Afirmé con la cabeza haciendo un esfuerzo para entender sus
palabras. Le pregunté si lo había visto y me dijo que no, que
estaba demasiado lejos, pero que los mensajes corrían como el
viento. Y, sonriendo, me dijo: - radio-. Y entonces entendí su
rapidez en movilizar tantos hombres y su eficacia. El ejército no
solo les proveía de armas y munición sino también de pequeñas
radios, además de otras de campaña, parecidas a la que había
visto.
A mi
espalda apareció Anna con la mujer que cuidaba. Tomó mi hombro para
apartarme con exquisita suavidad. El tipo la miró y la saludó.
- Tú
debes ser Anna, la famosa mujer del Rashid Kamran-
No pude
entender sus palabras hasta tiempo después, cuando descubrí que el
tal Rashid Kamran era yo. Entonces ella vio los pulgares esparcidos
por el suelo y entendió. Le dije que todos los hombres habían
regresado. El tipo la observó con una mezcla de ironía, respeto y
curiosidad. No siempre se podía hablar con una mujer como aquella y
con tanta liberalidad. Lo miró a los ojos, levantó el puño y le
dio un suave golpe en el hombro, seguidamente lo abrazó y señalando
los pulgares lo felicitó por el éxito de la operación. Al
principio el tipo no pudo reaccionar, parecía turbado. La plaza
estaba llena, la gente hablaba en voz alta y, pese los fanales de
aceite o sebo, había bastante oscuridad; no obstante, el gesto no
había pasado desapercibido. Algunos de sus compañeros callaron y
nos miraron entre curiosos y alarmados. Entonces el tipo soltó una
gran carcajada y fingiendo
recordar algo, abrió un papel que llevaba en el bolsillo y repitió
el mensaje de nuestro amigo.
- Yuz
Benzir os manda saludos y se felicita que sus amigos hayan llegado
tan lejos- y dejando de lado el papel y con su característica y
simpática ironía, dijo - aunque creo que nunca lo había dudado-
Anna
cogió el papel y lo abrió para mirarlo, ya que leerlo era imposible
y entenderlo aún menos; después miró al hombre y le cogió del
brazo sin ninguna vergüenza para darle las gracias. Sabía que lo
había escrito él por voz de su amigo. Se separó y le presentó a
la joven mujer.
- Es
Zulema, su hija murió por el bombardeo en brazos de mi esposo, que
hizo lo que pudo por salvarla, y es viuda de Ibrahim Sanheal. Es
noble, fuerte y valiente-
El tipo
pareció sorprenderse. A nuestro alrededor se hizo el silencio, ahora
ya era toda la plaza la que nos miraba, y empecé a preocuparme. Anna
le miraba a los ojos sin pestañear. La joven, cubierta de la cabeza
a los pies, desde su llegada no había levantado la vista del suelo, como si
simulara vergüenza.
- Nos
han dicho que eres un hombre sabio. Estamos seguros que sabrás lo
que más le conviene. Mi esposo puede ayudar con dinero-
El tipo
me miró. Yo, de tan desconcertado quedé petrificado. Se puso a
reír, primero con cuidado por lo inusitado de la situación, después
con ganas.
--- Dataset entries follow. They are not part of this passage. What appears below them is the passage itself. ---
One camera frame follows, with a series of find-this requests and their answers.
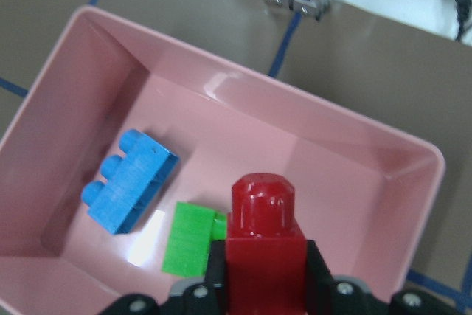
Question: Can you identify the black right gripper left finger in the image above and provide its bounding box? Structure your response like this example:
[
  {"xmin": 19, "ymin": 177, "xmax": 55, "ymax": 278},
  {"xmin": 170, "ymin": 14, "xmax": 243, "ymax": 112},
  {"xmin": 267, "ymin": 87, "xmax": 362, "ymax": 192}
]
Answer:
[{"xmin": 100, "ymin": 240, "xmax": 227, "ymax": 314}]

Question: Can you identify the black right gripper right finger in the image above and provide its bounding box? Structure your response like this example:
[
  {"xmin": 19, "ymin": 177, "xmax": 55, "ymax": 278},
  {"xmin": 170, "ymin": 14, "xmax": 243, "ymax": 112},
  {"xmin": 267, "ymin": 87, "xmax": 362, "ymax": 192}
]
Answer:
[{"xmin": 305, "ymin": 240, "xmax": 457, "ymax": 314}]

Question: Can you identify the green toy block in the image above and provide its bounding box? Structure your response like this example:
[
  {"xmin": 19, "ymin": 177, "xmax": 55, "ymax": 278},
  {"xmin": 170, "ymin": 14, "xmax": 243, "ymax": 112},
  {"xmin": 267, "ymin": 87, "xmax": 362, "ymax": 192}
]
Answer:
[{"xmin": 162, "ymin": 202, "xmax": 227, "ymax": 277}]

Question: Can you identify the red toy block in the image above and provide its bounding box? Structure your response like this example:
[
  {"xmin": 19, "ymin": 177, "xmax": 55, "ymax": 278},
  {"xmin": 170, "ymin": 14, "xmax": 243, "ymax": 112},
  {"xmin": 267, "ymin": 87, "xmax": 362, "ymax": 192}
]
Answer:
[{"xmin": 225, "ymin": 173, "xmax": 307, "ymax": 314}]

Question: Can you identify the blue toy block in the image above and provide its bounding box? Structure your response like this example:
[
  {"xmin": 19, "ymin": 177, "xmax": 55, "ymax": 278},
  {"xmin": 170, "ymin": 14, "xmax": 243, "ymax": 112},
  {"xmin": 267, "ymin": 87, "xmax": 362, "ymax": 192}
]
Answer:
[{"xmin": 81, "ymin": 129, "xmax": 179, "ymax": 235}]

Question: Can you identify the pink plastic box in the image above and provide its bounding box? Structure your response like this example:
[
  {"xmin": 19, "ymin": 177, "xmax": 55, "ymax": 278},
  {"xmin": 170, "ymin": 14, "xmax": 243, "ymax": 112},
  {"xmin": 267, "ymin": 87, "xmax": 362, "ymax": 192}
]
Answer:
[{"xmin": 1, "ymin": 6, "xmax": 445, "ymax": 314}]
Se volvió a sus compañeros y les contó algo de lo que
solo entendí spanish y que nombraba a Yuz Benzir y creo que también
al comandante. Yo, para no perder la compostura y para que Anna no
complicara más el asunto, delicadamente me situé entre los dos. El
tipo, ya más tranquilo, me tomó de la mano como a un paquistaní y
me llevó fuera de la plaza.
- Tiene
razón Yuz Benzir. Tu joven mujer es especial, la más valiente y
decidida que haya conocido nunca. Eres un hombre afortunado. Es mejor
que marchéis mañana. En todos los sitios hay gente mala y
supersticiosa. Hoy sois bienvenidos, pero mañana os pueden acusar de
sus desgracias, y en este pueblo corre mucha envidia. Si seguís por
los valles no os faltará de nada, pero si lo hacéis como hasta
ahora, es posible que no lleguéis a vuestro destino. Dile a tu gran
mujer que cuidaré de Zulema como si fuera mi hija. Ibrahim Sanheal
fue amigo de mi hijo hasta el día de su muerte. De la dote no debes
preocuparte. Zulema es viuda y joven, y en mi pueblo no la precisa, y
si es necesario yo mismo me cuidaré-
Necesitaba
tranquilidad, pensar con sosiego. La plaza parecía un gallinero y la
gente iba y venía sin saber qué dirección tomar. Anduve bajo la
luz de las estrellas hasta pasada la destruida escuela y el hospital,
donde todavía estaban la maestra y algunos niños.
Imaginé
los noticiarios de medio mundo, las fotos en las que seguramente
saldría mi compañera. Más tarde, a nuestra vuelta, nos enteramos
que el ataque a la escuela no había ocupado ni media reseña y, por
supuesto, fuera de los paquistaníes ninguna foto la acompañaba.